Cosi Cristina, Waget Aurelie, Rollet Karin, Tesori Valentina, Newman-Tancredi Adrian
Division de Neurobiologie II, Centre de Recherche Pierre Fabre, 17 Avenue Jean Moulin, 81106 Castres, France.
Brain Res. 2005 May 10;1043(1-2):32-41. doi: 10.1016/j.brainres.2005.02.072.

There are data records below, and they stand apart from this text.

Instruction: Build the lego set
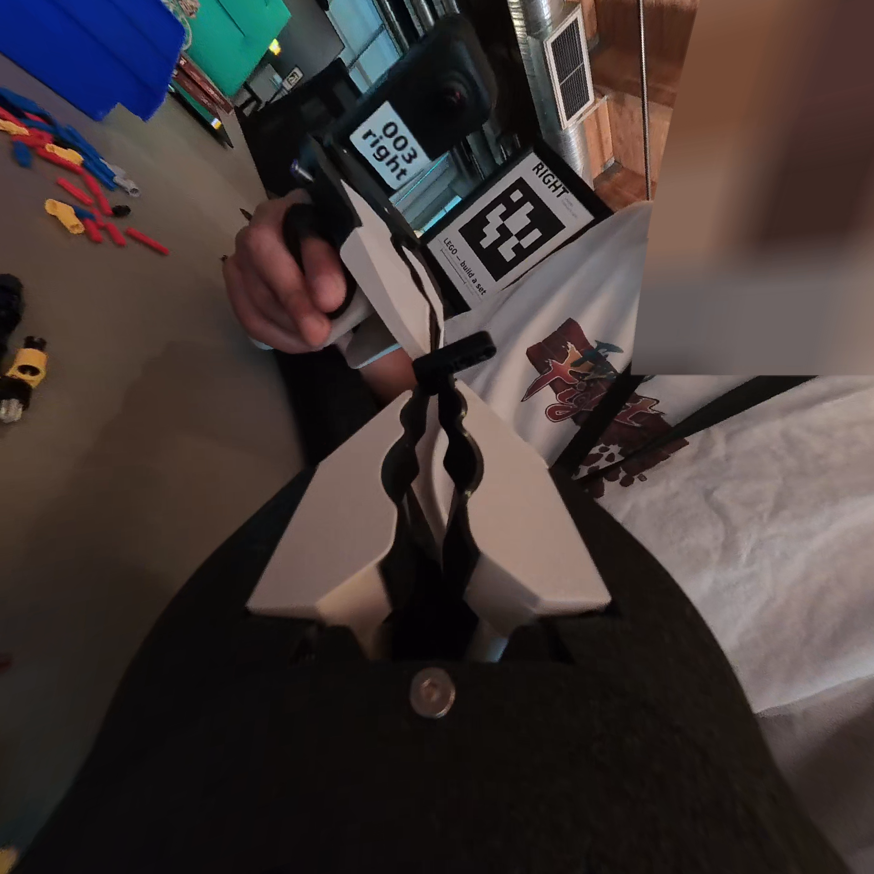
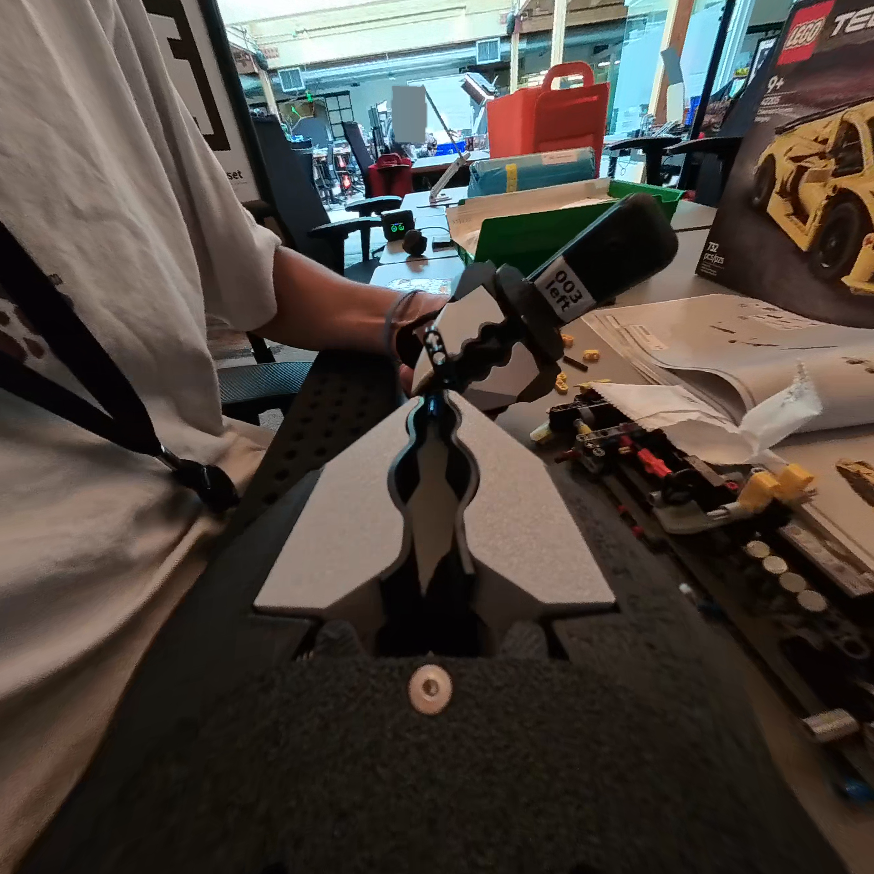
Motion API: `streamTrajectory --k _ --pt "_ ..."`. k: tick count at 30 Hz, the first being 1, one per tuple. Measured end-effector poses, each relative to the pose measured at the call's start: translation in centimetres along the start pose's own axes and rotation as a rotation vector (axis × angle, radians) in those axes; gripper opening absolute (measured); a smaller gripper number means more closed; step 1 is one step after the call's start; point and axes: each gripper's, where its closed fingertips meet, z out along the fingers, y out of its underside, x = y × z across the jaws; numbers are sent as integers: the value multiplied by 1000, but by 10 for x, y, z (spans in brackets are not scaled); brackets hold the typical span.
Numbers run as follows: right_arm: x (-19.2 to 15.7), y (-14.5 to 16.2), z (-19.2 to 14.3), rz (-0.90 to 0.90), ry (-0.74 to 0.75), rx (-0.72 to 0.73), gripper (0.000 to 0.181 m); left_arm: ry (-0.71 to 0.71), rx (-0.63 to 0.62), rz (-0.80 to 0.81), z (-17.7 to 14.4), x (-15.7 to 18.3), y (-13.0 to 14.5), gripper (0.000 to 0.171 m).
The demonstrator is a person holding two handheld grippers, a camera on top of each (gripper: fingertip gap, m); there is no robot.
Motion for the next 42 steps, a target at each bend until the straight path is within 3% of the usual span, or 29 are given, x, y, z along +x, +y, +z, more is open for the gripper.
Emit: streamTrajectory --k 7,10,13,15,17,23,29,31,35,39,42 --pt "5 -1 -1 23 32 18 4 -14 29 -8 -2 -3 -5 3" --pt "15 -6 -5 37 96 45 22 -32 91 -6 -8 -5 -15 2" --pt "34 -3 -7 -42 278 -6 38 -56 239 -55 -20 -12 -34 3" --pt "46 -2 -6 -127 456 -64 32 -40 337 -111 -29 -15 -45 3" --pt "53 -9 -5 -153 578 -49 29 -23 352 -140 -30 -14 -45 3" --pt "42 -17 -3 -113 466 16 6 -23 283 -134 -24 -10 -35 3" --pt "33 -15 -1 -40 324 33 12 -23 224 -121 -18 -6 -26 3" --pt "26 -14 2 -34 261 22 3 -19 202 -121 -17 -5 -23 3" --pt "25 -8 4 -2 216 -11 2 -51 182 -120 -18 -7 -20 3" --pt "25 -6 5 116 137 7 2 -148 139 -19 -20 -11 -19 4" --pt "21 -8 6 176 73 26 0 -286 102 85 -26 -19 -20 20"
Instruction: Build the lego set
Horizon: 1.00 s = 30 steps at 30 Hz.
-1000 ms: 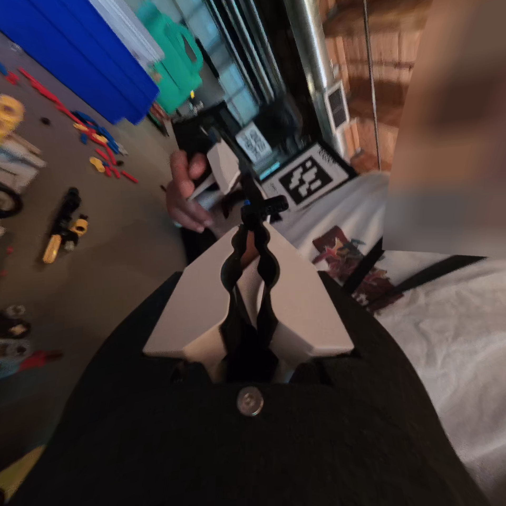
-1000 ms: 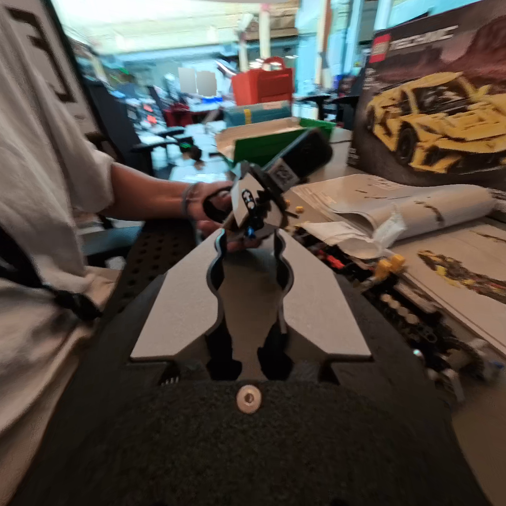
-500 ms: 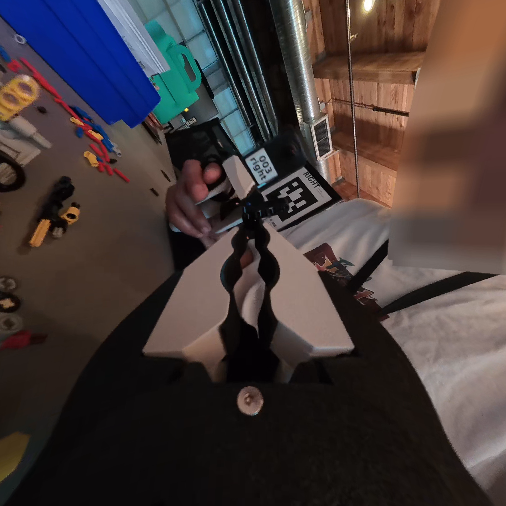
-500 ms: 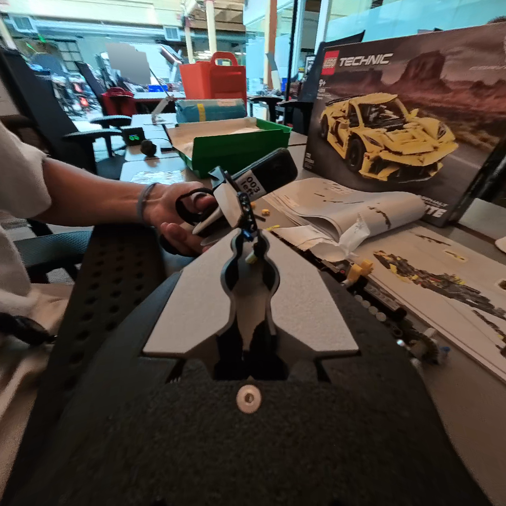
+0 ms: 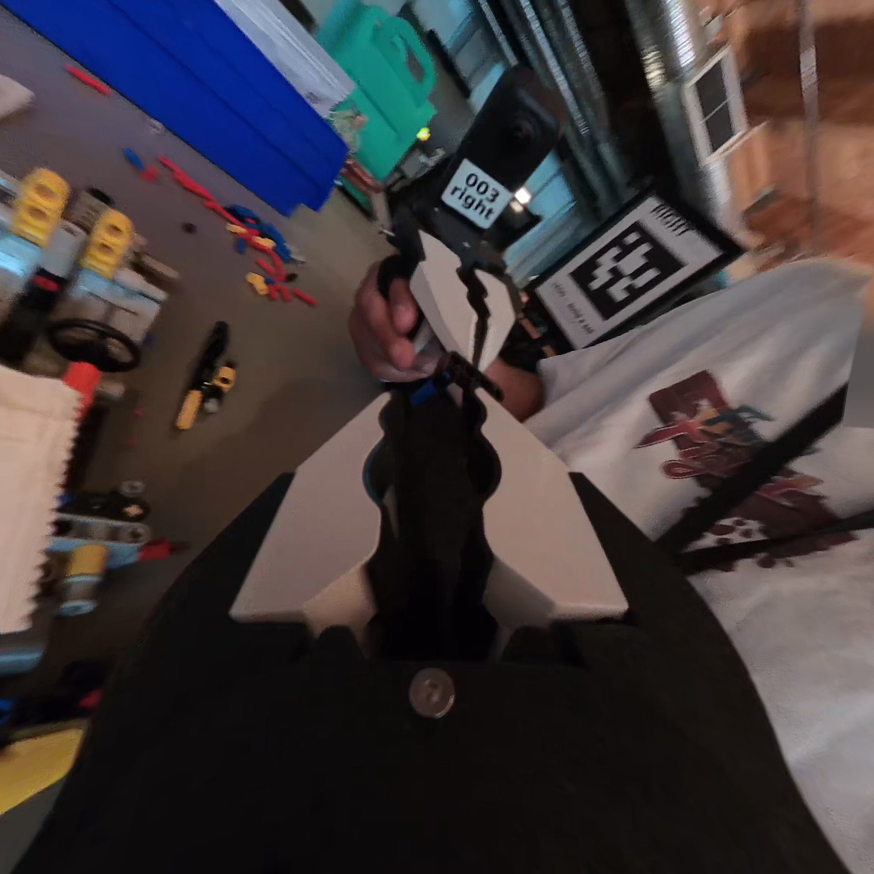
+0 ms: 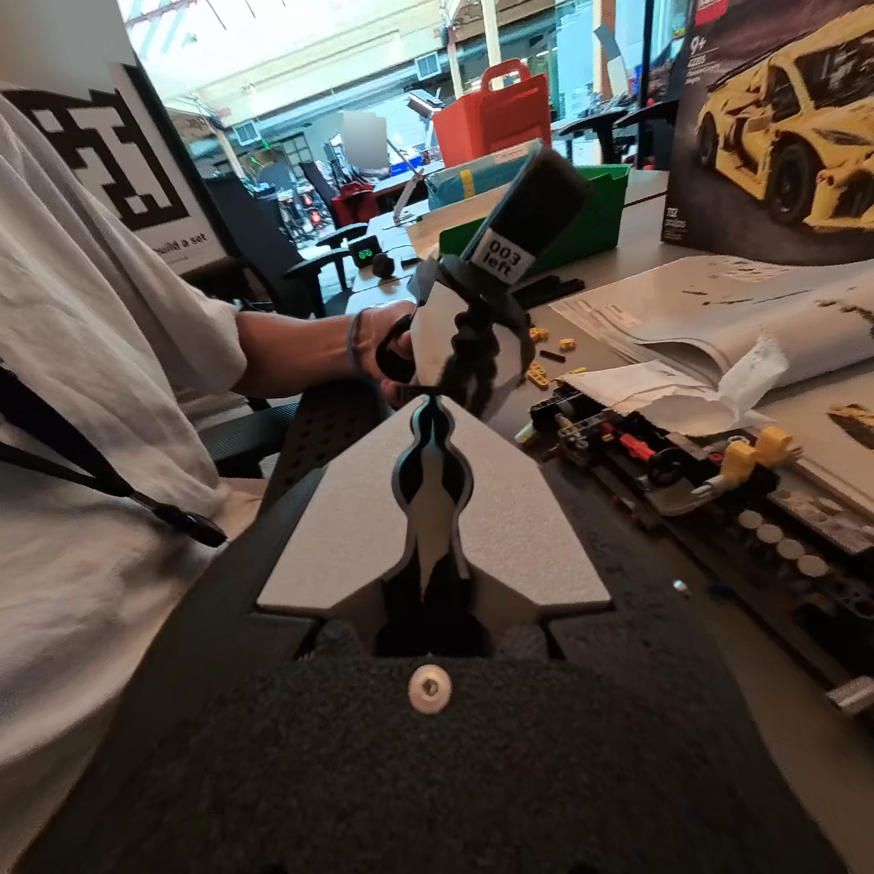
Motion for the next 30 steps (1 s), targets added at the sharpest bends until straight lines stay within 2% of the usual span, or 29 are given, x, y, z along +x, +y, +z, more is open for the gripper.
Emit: streamTrajectory --k 4,8,10,15,18,20,26,28,29,30 --pt "8 11 3 50 13 -43 0 -162 -72 209 -4 -11 4 23" --pt "42 26 -8 5 242 -139 0 -359 -215 367 -22 -35 21 23" --pt "43 30 -17 4 283 -186 0 -438 -276 435 -29 -43 31 23" --pt "59 69 -52 -52 470 -485 22 -481 -357 514 -19 -47 46 20" --pt "67 78 -81 -20 569 -540 26 -510 -361 564 -14 -48 46 16" --pt "68 82 -87 44 580 -532 27 -515 -359 555 -13 -49 46 15" --pt "70 103 -59 176 567 -565 30 -486 -315 500 -12 -46 44 15" --pt "76 102 -55 193 612 -555 22 -507 -287 500 -14 -47 40 14" --pt "78 102 -56 178 624 -564 11 -541 -279 527 -16 -50 36 15" --pt "77 100 -55 167 623 -564 8 -585 -276 573 -19 -53 32 16"
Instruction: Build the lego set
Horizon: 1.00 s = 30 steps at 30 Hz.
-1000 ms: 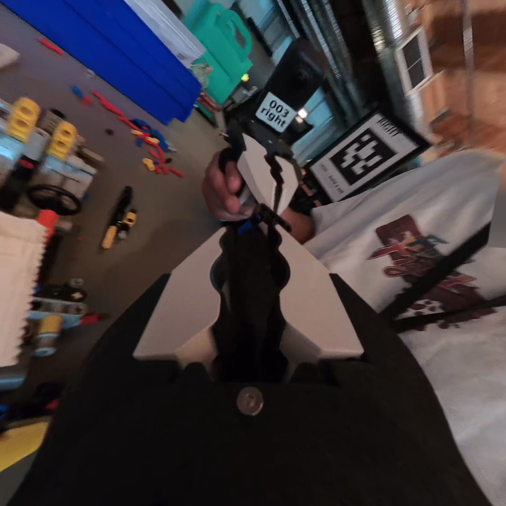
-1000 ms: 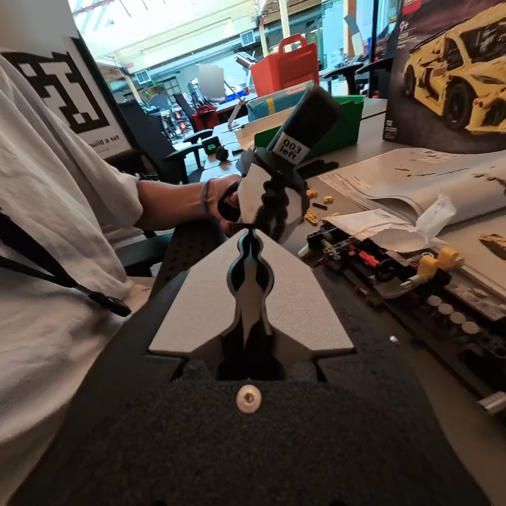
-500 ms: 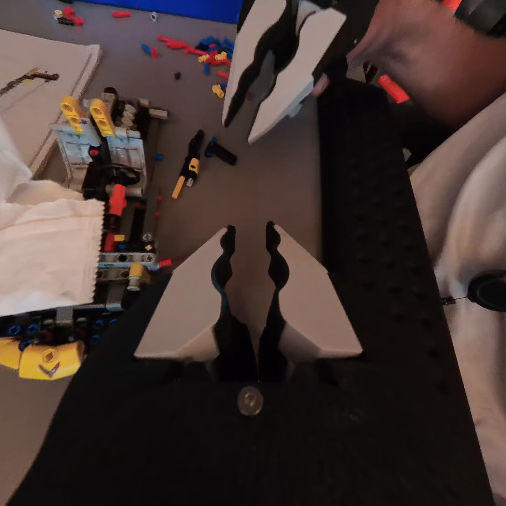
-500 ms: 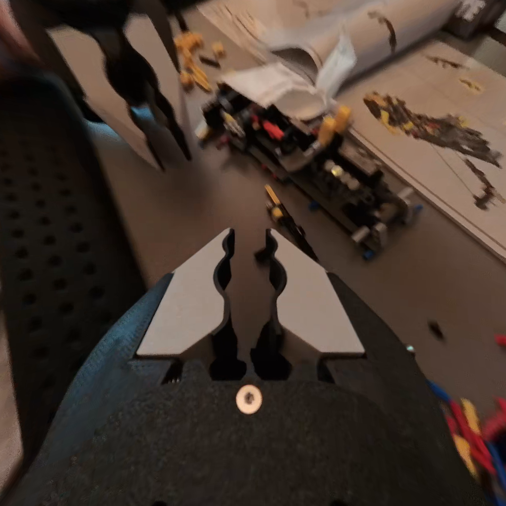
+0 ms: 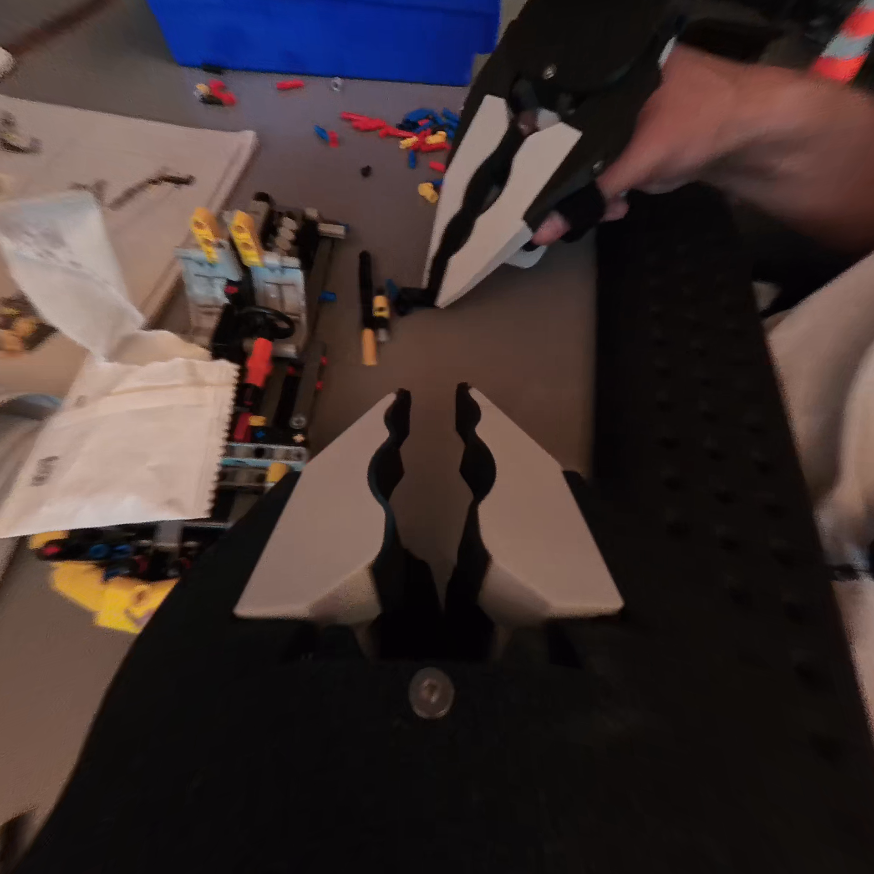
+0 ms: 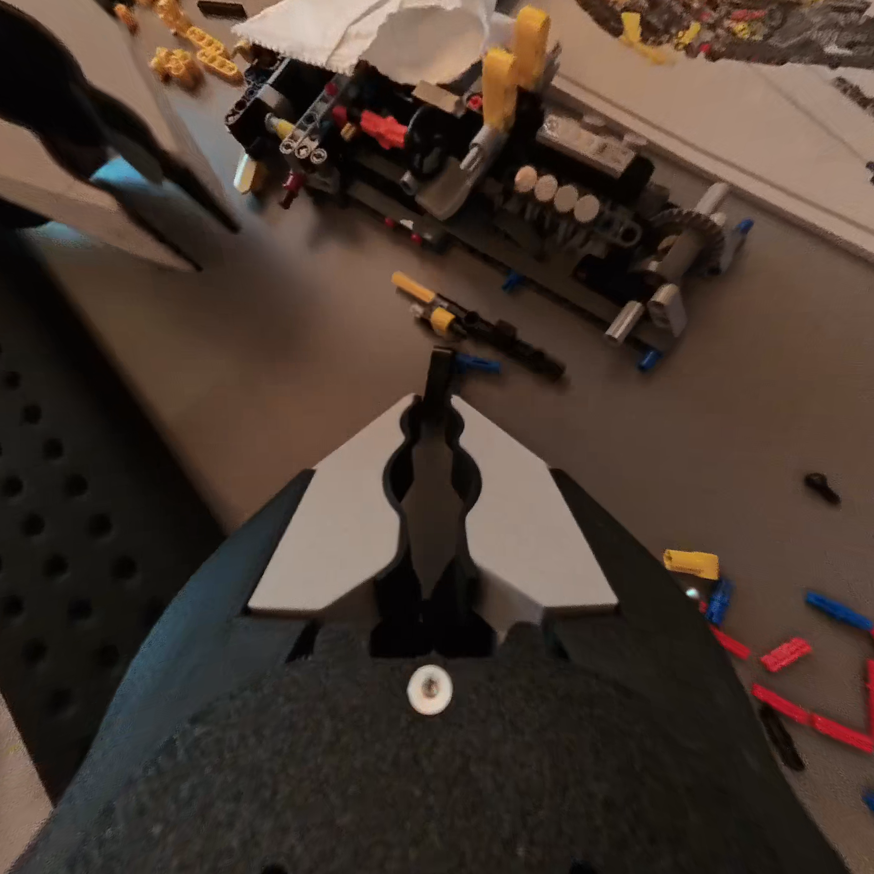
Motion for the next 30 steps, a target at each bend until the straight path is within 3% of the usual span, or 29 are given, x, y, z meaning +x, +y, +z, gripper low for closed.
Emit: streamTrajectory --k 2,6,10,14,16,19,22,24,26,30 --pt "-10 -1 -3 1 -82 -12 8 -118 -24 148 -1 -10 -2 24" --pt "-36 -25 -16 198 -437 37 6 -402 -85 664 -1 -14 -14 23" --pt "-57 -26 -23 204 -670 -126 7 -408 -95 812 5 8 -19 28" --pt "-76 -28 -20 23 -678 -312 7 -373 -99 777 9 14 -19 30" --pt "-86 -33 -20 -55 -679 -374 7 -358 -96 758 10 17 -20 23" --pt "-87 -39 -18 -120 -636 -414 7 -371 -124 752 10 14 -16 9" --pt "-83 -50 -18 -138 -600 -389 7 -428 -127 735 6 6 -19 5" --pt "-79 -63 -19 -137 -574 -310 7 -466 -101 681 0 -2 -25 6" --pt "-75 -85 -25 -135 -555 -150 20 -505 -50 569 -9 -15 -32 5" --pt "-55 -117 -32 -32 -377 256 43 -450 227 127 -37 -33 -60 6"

Excessive activation of non-NMDA receptors, AMPA and kainate, contributes to neuronal degeneration in acute and progressive pathologies, possibly including schizophrenia. Because 5-HT(1A) receptor agonists have neuroprotective properties (e.g., against NMDA-induced neurotoxicity), we compared the effects of the antipsychotics, clozapine, ziprasidone and aripiprazole, that are partial agonists at 5-HT(1A) receptor, with those of haloperidol, which is devoid of 5-HT(1A) agonist properties, on kainic acid (KA)-induced striatal lesion volumes, in C57Bl/6N mice. The involvement of 5-HT(1A) receptors was determined by antagonist studies with WAY100635, and data were compared with those obtained using the potent and high efficacy 5-HT(1A) receptor agonist, F13714. Intra-striatal KA lesioning and measurement of lesion volumes using cresyl violet staining were carried out at 48 h after surgery. F13714, antipsychotics or vehicle were administered ip twice, 30 min before and 3 1/2 h after KA injection. WAY100635 (0.63 mg/kg) or vehicle were given sc 30 min before each drug injection. Clozapine (2 x 10 mg/kg), ziprasidone (2 x 20 mg/kg) and aripiprazole (2 x 10 mg/kg) decreased lesion volume by 61%, 59% and 73%, respectively. WAY100635 antagonized the effect of ziprasidone and of aripiprazole but only slightly attenuated that of clozapine. In contrast, haloperidol (2 x 0.16 mg/kg) did not affect KA-induced lesion volume. F13714 dose-dependently decreased lesion volume. The 61% decrease of lesion volume obtained with F13714 (2 x 0.63 mg/kg) was antagonized by WAY100635. WAY100635 alone did not affect lesion volume. These results show that 5-HT(1A) receptor activation protects against KA-induced striatal lesions and indicate that some atypical antipsychotic agents with 5-HT(1A) agonist properties may protect against excitotoxic injury, in vivo.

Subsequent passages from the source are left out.